Our sinful nature is that we don’t really have anything coming to us,
that it’s God’s graciousness that is the source of all these good things
that we really don’t deserve.” “It is a time in which we recognize
our own insufficiencies, that we are not islands unto ourselves and that
we depend on others, and that there are so many people in our lives to
whom we owe profound gratitude, and just the bounty of existence,”
determined McClay. “These are all reasons for gratitude.”

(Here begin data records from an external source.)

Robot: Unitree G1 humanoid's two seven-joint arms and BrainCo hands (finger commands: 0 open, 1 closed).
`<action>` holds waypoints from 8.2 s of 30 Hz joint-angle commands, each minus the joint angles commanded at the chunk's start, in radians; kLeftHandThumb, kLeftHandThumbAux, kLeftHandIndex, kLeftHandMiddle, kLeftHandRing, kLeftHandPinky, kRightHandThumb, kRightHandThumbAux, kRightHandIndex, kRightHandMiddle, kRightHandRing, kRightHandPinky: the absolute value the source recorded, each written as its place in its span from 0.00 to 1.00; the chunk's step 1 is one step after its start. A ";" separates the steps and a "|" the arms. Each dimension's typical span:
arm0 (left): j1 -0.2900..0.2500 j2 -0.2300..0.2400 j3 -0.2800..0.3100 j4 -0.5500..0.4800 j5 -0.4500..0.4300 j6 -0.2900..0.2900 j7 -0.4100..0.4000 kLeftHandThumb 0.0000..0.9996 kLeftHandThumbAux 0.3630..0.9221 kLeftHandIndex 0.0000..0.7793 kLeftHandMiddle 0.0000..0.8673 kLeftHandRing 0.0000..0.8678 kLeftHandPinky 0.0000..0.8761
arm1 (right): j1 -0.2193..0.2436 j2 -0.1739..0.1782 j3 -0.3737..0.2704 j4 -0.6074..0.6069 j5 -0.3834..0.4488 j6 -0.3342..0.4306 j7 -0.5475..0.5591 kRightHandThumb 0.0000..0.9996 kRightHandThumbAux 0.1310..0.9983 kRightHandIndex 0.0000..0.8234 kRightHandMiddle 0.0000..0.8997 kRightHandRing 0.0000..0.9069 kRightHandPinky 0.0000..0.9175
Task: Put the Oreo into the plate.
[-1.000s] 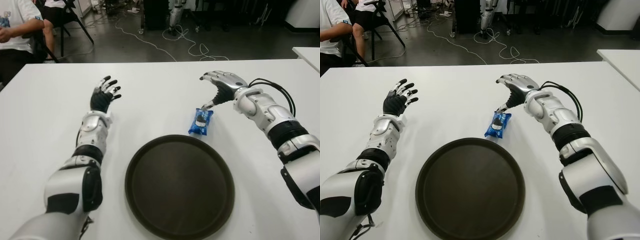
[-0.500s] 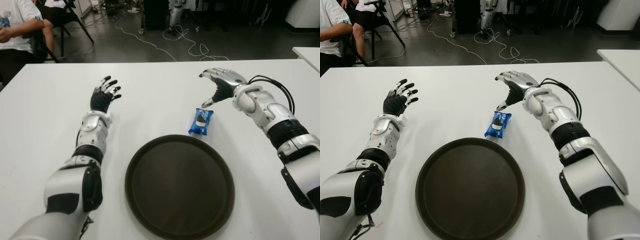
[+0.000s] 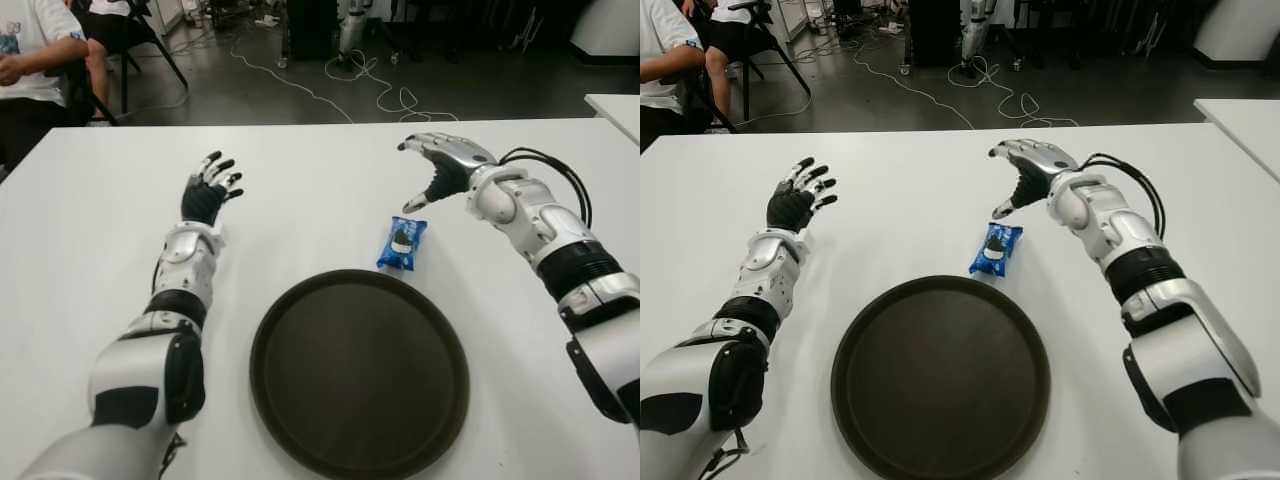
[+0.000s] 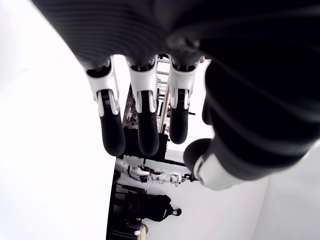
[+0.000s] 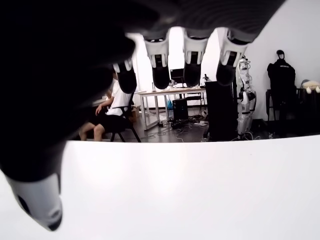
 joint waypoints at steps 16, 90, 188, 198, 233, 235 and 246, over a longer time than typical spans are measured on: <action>-0.002 0.000 -0.005 0.003 0.006 0.007 0.015 0.15 0.74 0.20 0.24 0.28 0.37 | 0.025 0.017 0.001 -0.014 0.009 -0.024 0.025 0.00 0.61 0.00 0.00 0.00 0.00; 0.010 0.015 0.000 0.000 -0.002 0.006 -0.017 0.17 0.71 0.15 0.21 0.26 0.36 | 0.075 0.021 0.116 0.351 -0.057 -0.490 -0.388 0.00 0.53 0.07 0.04 0.08 0.12; 0.008 0.016 0.011 -0.001 -0.007 0.015 -0.034 0.17 0.71 0.16 0.21 0.28 0.38 | 0.106 0.066 -0.011 0.424 0.047 -0.376 -0.274 0.00 0.44 0.14 0.13 0.17 0.22; 0.008 0.010 0.016 -0.002 -0.012 0.014 -0.027 0.15 0.71 0.16 0.21 0.28 0.38 | 0.106 0.063 -0.005 0.423 0.042 -0.372 -0.272 0.00 0.47 0.14 0.14 0.18 0.21; 0.009 0.002 0.016 -0.004 -0.011 0.011 -0.019 0.17 0.71 0.16 0.22 0.28 0.39 | 0.128 0.084 0.048 0.416 0.008 -0.396 -0.279 0.00 0.52 0.14 0.11 0.12 0.12; 0.009 0.001 0.017 -0.004 -0.011 0.011 -0.019 0.17 0.71 0.16 0.21 0.28 0.39 | 0.129 0.084 0.051 0.416 0.008 -0.396 -0.280 0.00 0.52 0.14 0.11 0.12 0.12; 0.010 0.001 0.015 -0.005 -0.010 0.008 -0.027 0.16 0.70 0.16 0.21 0.28 0.38 | 0.133 0.082 0.070 0.412 0.000 -0.398 -0.293 0.00 0.51 0.13 0.09 0.10 0.10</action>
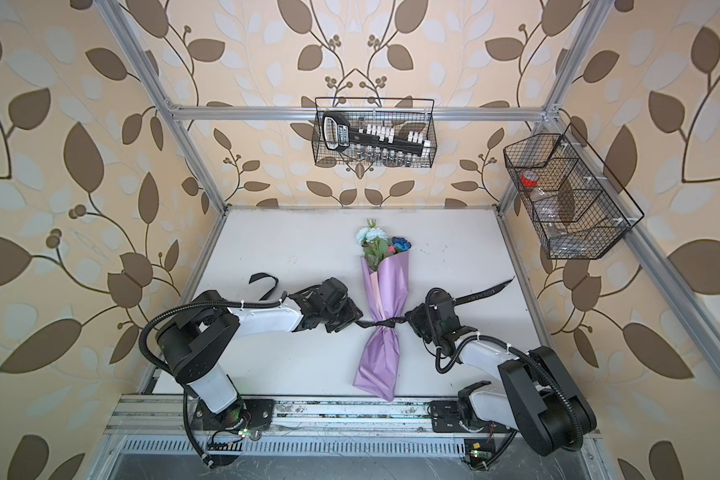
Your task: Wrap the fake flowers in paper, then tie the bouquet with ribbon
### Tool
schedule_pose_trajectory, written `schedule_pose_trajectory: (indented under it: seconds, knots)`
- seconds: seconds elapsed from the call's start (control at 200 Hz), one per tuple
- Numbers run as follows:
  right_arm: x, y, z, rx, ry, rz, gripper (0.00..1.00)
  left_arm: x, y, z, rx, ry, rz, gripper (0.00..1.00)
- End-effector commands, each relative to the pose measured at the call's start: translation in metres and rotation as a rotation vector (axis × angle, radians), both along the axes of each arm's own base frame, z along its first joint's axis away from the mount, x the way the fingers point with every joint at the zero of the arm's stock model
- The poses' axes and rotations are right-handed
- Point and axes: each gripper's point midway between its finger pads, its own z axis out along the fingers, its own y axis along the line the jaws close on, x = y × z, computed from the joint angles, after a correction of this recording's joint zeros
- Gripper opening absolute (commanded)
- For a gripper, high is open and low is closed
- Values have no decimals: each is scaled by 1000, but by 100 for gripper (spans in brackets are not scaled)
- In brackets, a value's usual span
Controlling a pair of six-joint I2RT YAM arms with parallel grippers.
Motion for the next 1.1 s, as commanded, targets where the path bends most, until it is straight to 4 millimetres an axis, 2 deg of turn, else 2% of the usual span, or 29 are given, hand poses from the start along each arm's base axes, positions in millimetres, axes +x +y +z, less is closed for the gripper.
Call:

McClay contrasted gratitude and ingratitude. “Gratitude is the proper disposition
of a healthy human soul, and it’s the proper disposition of a good
citizen in a democratic society,” assessed McClay. “If we lose those
things and we become, sort of, brats — and I’m not meaning to say all
the radical critiques of American society are bratty, most of them are,
but not all of them — brattiness is a kind of ingratitude and a feeling
that, ‘I deserve it all and whatever I don’t get is a form of
expropriation.’ It’s the seed of
other good things, other forms of mutual appreciation and reconciliation
that can occur, and to take that away atomizes people.it leaves people
without a means to reach out to one another.”
Left-wing critiques of Thanksgiving are generally a part of a broader
political campaign to undermine America’s founding, concluded McClay.
That one, you have in full, because it's a great message, and one a lot of people don't hear these days.
Hope you all had a great holiday, with people you love!